**WORK TO BE COMPLETED:** Repeat exactly, and only, the lines of the entries below from the one with "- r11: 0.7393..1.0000" through the one with "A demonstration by", both ends included.

**DATA SUPPLIED:**
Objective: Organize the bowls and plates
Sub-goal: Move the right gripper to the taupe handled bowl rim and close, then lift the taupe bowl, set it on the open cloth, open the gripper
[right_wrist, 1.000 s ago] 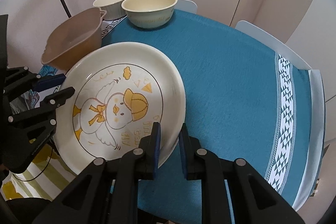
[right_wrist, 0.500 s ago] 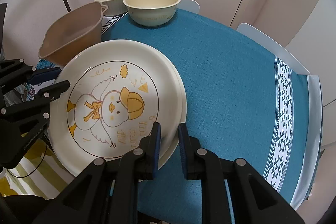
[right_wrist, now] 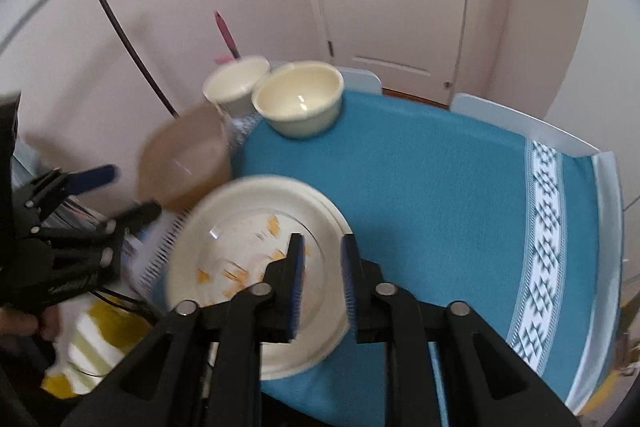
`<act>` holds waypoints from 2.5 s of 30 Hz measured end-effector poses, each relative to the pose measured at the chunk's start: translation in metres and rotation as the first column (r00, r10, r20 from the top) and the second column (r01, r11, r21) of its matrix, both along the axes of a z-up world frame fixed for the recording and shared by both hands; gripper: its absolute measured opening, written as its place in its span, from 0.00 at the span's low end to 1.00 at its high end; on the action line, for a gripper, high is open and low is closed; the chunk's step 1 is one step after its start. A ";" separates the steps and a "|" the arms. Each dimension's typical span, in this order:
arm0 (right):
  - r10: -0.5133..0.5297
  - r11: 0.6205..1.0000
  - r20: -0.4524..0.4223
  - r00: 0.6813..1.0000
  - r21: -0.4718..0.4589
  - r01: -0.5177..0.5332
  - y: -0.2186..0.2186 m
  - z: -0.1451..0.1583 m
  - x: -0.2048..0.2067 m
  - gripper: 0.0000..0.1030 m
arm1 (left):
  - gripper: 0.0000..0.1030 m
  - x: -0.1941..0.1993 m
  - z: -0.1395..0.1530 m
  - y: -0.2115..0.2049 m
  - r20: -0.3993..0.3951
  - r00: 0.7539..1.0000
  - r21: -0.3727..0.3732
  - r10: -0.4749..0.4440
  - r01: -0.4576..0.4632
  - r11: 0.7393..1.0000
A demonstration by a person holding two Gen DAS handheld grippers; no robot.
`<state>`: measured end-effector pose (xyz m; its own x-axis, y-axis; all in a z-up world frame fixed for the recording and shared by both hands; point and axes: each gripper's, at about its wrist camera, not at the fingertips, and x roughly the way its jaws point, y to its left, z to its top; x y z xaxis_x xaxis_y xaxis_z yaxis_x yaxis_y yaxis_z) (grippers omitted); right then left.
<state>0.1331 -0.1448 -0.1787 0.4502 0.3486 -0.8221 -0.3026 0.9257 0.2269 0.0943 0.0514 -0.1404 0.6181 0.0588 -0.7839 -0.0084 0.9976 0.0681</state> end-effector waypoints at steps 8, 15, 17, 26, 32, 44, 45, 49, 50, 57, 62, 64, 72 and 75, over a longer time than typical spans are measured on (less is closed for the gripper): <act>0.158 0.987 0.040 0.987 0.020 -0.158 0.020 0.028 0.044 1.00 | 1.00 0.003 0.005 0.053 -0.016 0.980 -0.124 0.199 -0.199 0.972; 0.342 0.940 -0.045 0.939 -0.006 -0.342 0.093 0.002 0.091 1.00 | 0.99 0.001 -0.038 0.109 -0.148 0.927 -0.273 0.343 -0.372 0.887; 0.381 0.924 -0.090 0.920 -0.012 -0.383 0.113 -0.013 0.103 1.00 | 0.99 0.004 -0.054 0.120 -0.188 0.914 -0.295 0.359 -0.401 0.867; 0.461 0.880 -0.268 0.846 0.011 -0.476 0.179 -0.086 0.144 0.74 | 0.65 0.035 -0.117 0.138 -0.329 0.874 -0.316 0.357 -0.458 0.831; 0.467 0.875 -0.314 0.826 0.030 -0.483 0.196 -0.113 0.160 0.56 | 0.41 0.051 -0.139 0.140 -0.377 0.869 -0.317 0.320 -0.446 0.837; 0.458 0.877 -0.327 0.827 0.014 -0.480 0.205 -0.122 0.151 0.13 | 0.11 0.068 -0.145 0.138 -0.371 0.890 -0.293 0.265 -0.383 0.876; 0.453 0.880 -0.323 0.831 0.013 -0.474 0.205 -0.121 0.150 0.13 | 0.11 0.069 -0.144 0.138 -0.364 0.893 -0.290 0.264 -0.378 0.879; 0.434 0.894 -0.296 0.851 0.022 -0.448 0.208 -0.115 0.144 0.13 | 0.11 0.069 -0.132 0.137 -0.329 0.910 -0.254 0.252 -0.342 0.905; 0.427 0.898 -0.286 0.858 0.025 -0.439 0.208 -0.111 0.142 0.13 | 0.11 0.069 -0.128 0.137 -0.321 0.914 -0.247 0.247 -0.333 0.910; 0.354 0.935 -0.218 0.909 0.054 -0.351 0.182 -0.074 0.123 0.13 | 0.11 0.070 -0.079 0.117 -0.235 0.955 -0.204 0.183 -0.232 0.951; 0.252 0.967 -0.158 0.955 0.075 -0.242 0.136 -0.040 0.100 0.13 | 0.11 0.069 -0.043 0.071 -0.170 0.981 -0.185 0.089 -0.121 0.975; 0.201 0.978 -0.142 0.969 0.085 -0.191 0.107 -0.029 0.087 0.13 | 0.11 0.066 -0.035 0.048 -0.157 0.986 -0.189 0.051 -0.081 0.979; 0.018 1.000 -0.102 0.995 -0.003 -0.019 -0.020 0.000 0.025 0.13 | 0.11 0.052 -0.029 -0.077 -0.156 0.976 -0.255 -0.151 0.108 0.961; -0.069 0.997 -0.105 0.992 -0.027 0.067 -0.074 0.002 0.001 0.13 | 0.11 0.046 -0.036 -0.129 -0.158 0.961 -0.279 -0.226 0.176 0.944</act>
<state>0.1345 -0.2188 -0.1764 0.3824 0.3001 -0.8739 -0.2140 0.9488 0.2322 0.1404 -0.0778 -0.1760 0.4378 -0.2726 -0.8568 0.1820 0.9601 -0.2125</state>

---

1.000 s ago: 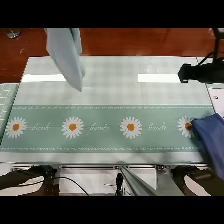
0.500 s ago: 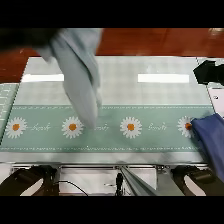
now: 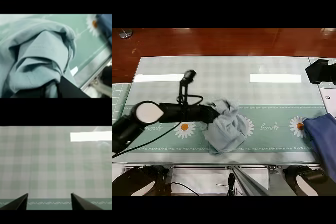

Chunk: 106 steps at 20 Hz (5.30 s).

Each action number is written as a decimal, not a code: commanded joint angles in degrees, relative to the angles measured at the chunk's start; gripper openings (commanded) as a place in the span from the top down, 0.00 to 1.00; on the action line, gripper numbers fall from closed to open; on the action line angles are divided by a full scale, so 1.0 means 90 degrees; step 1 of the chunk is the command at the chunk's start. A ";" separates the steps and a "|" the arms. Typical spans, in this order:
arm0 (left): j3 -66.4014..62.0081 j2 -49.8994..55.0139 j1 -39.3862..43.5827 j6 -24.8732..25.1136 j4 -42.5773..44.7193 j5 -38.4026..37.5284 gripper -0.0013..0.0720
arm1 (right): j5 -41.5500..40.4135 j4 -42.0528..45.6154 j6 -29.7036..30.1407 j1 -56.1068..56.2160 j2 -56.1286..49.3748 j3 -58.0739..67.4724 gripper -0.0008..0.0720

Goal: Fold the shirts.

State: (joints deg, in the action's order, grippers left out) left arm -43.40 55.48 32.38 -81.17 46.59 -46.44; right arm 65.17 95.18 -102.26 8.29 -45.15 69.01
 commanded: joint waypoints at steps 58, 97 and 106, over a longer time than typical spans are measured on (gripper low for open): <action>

**EXERCISE OUTPUT:**
  - r11: 0.7393..1.0000
A demonstration by a person holding two Gen DAS handheld grippers; no robot.

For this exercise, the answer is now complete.